2 Linear regression with one predictor variable

2.1 Relations between variables

relation
- Function relation: Y = f(X), e.g. total cost = the number of products * cost per product
- Statistical relation: not a perfect one, e.g. performance for 10 employees at midyear and year-end
variable
- X: independent/explanatory/predictor variable
- Y: dependent/response variable
plot
- scatter diagram/plot
- each point represents a trial or a case

2.2 Regression Models and Their Uses

History
- Sir Francis Galton in the latter part of 19th century
- relation between heights of parents and children
- regression to the mean
Basic Concepts
- A regression model
- two characters:
  - there is a probability distribution of Y for each level of X
  - The means of these probability distribution vary in some systematic fashion with X
- regression function: the systematic relationship
  - linear, curvilinear, etc.
- regression curve: the graph of the regression function
- probability distributions: symmetrical, skewed etc.
Regression models with more than one predictor variable
Construction of Regression Models
- Selection of predictor variables
- Functional form of regression relation
- Scope of model
Uses of regression analysis
- description
- control
- prediction
- overlap in practice
Regeression and causality
Use of Computers

2.3 Simple linear regression model with distribution of error terms unspecified

Formal statement of model

\[Y_{i} = \beta_{0} + \beta_{1}X_{i} + \varepsilon_{i}\]

where:

\(Y_{i}\) is the value of th response variable in the ith trail
\(\beta_{0}\text{ and }\beta_{1}\) are paramters
\(X_{i}\) is a known constant, namely, the value of the predictor variable in the ith trial
\(\varepsilon_{i}\) is a random error term
- mean \(E(\varepsilon_{i}) = 0\)
- variance \(\sigma^{2}(\varepsilon_{i}) = \sigma^{2}\)
- covariance \(\sigma(\varepsilon_{i}, \varepsilon_{j}) = 0\), for all i, j; \(i \neq j\)
Important features of model

\(Y_{i}\) contains two components: the constant term \(\beta_{0} + \beta_{1}X_{i}\) and the random term \(\varepsilon_{i}\). Hence, \(Y_{i}\) is a random variable
Since \(E(\varepsilon_{i}) = 0\), \(E(Y_{i}) = E(\beta_{0} + \beta_{1}X_{i} + \varepsilon_{i}) = \beta_{0} + \beta_{1}X_{i} + E(\varepsilon_{i}) = \beta_{0} + \beta_{1}X_{i}\)
The response \(Y_{i}\) in the ith trail exceeds or falls short of the value of the regssion fucntion by the error term amount \(\varepsilon_{i}\)
The erorr term \(\varepsilon_{i}\) are assumed to have constant variance \(\sigma^{2}\) and \(\sigma^{2}(Y_{i}) = \sigma^{2}\)
The error terms are assumed to be uncorrelated, so are the responses \(Y_{i}\) and \(Y_{j}\)
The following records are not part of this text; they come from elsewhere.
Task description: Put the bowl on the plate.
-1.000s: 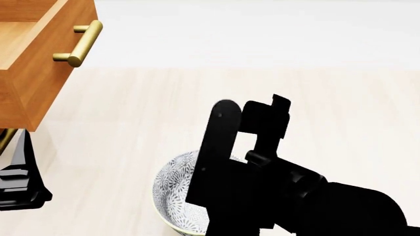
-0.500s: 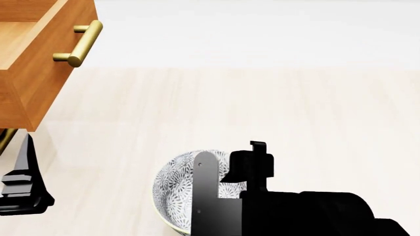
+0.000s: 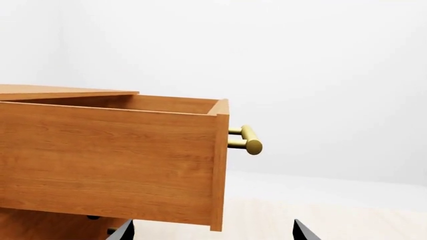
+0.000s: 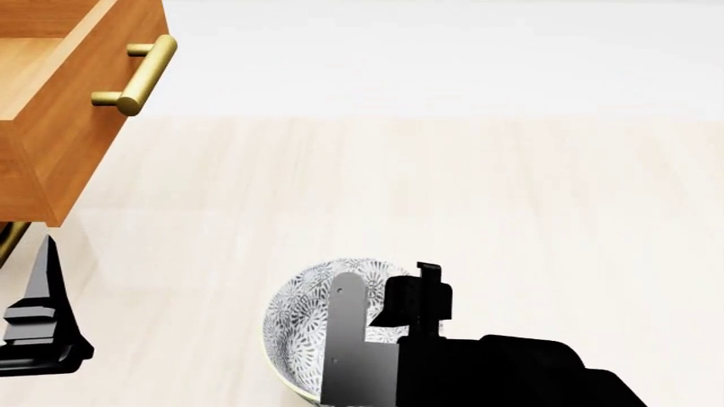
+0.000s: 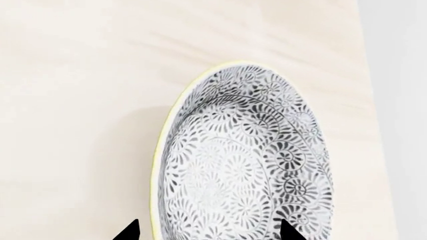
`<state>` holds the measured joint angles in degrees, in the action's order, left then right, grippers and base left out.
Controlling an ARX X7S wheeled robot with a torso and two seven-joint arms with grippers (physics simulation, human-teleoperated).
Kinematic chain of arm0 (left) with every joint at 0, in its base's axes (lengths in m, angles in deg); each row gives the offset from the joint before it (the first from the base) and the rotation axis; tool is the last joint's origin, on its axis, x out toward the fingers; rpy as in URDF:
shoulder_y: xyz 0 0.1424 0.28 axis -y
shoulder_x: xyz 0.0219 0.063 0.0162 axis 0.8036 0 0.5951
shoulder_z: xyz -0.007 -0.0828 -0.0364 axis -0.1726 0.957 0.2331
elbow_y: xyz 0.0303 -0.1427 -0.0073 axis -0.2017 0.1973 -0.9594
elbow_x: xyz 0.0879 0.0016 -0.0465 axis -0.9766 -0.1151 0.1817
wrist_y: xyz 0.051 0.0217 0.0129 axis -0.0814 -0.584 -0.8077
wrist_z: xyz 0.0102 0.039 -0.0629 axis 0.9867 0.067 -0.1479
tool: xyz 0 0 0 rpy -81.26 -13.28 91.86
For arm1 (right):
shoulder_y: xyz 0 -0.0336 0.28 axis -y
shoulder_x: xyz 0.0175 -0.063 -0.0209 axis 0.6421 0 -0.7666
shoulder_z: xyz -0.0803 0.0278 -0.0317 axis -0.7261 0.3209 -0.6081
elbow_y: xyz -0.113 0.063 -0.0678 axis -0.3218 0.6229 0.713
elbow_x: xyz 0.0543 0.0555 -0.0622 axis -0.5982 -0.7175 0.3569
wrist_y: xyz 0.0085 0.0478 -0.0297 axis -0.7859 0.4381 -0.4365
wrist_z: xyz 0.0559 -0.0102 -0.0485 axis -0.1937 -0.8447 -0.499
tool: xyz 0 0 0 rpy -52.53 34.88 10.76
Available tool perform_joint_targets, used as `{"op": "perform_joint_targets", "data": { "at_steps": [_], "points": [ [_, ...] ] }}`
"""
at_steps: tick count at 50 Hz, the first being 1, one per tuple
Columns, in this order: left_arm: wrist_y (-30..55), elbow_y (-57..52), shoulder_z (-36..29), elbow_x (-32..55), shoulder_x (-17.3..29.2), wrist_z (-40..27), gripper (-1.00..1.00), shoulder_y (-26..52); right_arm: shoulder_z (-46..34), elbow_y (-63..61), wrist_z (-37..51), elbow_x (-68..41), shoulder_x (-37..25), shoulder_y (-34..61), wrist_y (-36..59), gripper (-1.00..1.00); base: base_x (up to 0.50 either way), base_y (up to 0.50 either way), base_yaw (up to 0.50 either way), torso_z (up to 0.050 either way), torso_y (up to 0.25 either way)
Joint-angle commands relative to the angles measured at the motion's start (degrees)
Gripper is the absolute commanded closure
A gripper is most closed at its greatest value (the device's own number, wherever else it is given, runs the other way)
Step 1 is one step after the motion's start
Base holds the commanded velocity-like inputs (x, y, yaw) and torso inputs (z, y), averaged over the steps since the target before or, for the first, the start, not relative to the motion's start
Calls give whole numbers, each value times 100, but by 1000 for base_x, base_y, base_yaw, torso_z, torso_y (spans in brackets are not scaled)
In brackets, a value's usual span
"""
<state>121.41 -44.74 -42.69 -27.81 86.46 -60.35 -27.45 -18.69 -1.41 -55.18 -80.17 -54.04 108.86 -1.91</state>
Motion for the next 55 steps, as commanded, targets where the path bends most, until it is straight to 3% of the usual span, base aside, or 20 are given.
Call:
{"op": "perform_joint_targets", "data": {
  "at_steps": [1,12,13,24,55],
  "points": [
    [-37,11,14,28,38,-42,-100,-1,-179,835,71,40,389,-208,-413,-100,0,0,0,0,0],
    [-30,-1,12,80,79,-84,-100,10,-233,1602,211,128,613,-274,-878,-100,0,0,0,0,0],
    [-31,2,10,85,81,-86,-100,9,-214,1670,267,141,636,-276,-909,100,0,0,0,0,0],
    [-4,-65,26,157,108,-123,-100,-3,-165,1034,232,205,331,-115,-511,100,0,0,0,0,0],
    [248,-469,31,457,194,-284,-100,-24,417,-3227,-620,597,-1535,1381,2530,100,0,0,0,0,1]
  ]
}}
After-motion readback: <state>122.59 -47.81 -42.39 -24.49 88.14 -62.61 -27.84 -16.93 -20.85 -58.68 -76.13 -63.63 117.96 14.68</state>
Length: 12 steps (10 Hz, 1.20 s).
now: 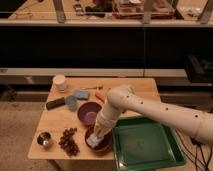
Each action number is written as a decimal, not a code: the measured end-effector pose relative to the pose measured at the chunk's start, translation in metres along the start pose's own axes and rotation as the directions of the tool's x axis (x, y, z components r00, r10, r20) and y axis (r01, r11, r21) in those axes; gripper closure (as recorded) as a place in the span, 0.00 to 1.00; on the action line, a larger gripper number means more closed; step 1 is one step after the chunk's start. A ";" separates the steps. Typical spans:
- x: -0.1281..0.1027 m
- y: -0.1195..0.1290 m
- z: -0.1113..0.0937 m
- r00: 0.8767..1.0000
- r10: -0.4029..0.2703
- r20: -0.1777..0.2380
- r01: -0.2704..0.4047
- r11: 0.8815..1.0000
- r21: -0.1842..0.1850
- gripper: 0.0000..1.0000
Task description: Wipe red bowl with towel
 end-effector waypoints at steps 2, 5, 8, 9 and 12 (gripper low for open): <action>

Meaning of regression paramters
- regrssion coefficients: the paramters \(\beta_{0}\text{ and }\beta_{1}\)
- the slope of the regression line: \(\beta_{1}\)
Alternative versions of regression model

\[Y_{i} = \beta_{0}X_{0} + \beta_{1}X_{i} + \varepsilon_{i}\text{, where }X_{0} \equiv 1\]

\[Y_{i} = \beta_{0}^{*} + \beta_{1}(X_{i} - \bar{X}) + \varepsilon_{i}\text{, where }\beta_{0}^{*} = \beta_{0} + \beta_{1}\bar{X}\]

2.4 Data for regression analysis

Observational Data
Eperimental Data
- treatment
- experimental units
Completely randomized design

2.5 Overview of steps in regression analysis

2.6 Estimation of regression function

Methods of Least Squares
- To find estimates \(b_{0}\) and \(b_{1}\) for \(\beta_{0}\) and \(\beta_{1}\), respectively, for which Q is a minimum, where \(Q = \displaystyle\sum_{i=1}^{n}(Y_{i} - \beta_{0} - \beta_{1}X_{i})^2\).
- Least Squares Estimators \(b_{0}\) and \(b_{1}\) can be found in two ways:
  - numerical search procedures
  - analytical procedures

\[b_{1} = \frac{\sum(X_{i} - \bar{X})(Y_{i} - \bar{Y})}{\sum(X_{i} - \bar{X})^2}\]

\[b_{0} = \frac{1}{n}(\sum Y_{i} - b_{1} \sum X_{i}) = \bar{Y} - b_{1}\bar{X}\]

Proof

The paritial derivatives are

\[\frac{\partial Q}{\partial\beta_{0}} = -2\sum(Y_{i} - \beta_{0} - \beta_{1}X_{i})\]

\[\frac{\partial Q}{\partial\beta_{1}} = -2\sum X_{i}(Y_{i} - \beta_{0} - \beta_{1}X_{i})\]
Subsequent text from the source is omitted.